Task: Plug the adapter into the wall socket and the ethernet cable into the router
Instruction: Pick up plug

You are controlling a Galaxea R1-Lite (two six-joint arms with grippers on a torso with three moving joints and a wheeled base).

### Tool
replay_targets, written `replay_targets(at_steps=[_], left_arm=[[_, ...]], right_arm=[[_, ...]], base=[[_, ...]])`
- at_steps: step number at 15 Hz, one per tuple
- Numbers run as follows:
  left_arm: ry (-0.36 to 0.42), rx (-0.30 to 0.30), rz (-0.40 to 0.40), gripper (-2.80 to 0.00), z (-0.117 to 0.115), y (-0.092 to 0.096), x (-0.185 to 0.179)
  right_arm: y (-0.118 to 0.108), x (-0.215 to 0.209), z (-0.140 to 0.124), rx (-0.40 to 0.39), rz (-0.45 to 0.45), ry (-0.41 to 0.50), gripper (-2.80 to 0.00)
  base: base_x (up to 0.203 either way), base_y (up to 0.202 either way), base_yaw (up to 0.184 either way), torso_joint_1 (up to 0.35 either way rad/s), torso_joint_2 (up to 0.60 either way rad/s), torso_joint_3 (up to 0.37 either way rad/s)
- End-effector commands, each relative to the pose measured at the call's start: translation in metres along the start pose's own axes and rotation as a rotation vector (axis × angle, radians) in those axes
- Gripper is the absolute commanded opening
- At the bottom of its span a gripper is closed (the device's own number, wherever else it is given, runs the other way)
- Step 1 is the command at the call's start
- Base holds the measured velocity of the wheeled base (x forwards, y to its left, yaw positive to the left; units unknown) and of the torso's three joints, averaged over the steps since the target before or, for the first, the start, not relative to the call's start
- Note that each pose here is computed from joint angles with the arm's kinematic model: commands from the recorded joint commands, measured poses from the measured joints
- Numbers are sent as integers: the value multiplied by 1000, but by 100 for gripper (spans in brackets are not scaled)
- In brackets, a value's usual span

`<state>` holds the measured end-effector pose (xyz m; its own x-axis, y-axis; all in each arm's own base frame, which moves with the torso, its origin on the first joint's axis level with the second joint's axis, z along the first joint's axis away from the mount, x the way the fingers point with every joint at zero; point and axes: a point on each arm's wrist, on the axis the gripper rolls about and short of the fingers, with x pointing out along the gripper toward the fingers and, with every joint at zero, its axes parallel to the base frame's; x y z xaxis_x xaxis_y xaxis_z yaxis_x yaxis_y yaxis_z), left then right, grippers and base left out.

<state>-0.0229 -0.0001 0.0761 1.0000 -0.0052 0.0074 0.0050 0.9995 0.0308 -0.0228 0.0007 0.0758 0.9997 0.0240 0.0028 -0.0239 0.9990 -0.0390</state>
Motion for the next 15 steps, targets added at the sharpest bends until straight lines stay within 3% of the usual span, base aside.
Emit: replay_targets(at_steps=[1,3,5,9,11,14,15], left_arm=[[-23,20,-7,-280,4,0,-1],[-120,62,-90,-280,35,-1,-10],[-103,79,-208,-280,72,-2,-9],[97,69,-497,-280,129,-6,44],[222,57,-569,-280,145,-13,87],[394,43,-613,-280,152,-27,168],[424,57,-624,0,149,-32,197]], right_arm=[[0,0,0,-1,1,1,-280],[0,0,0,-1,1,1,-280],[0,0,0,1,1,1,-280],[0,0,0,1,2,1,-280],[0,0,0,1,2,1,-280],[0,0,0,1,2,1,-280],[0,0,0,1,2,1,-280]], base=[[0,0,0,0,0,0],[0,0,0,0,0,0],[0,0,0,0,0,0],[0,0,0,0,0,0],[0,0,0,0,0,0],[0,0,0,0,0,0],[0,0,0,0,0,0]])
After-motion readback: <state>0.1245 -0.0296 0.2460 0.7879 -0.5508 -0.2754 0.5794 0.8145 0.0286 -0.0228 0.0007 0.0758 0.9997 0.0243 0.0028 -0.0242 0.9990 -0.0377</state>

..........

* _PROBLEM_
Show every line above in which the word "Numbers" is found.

* _SOLVED PROBLEM_
- Numbers run as follows:
- Numbers are sent as integers: the value multiplied by 1000, but by 100 for gripper (spans in brackets are not scaled)

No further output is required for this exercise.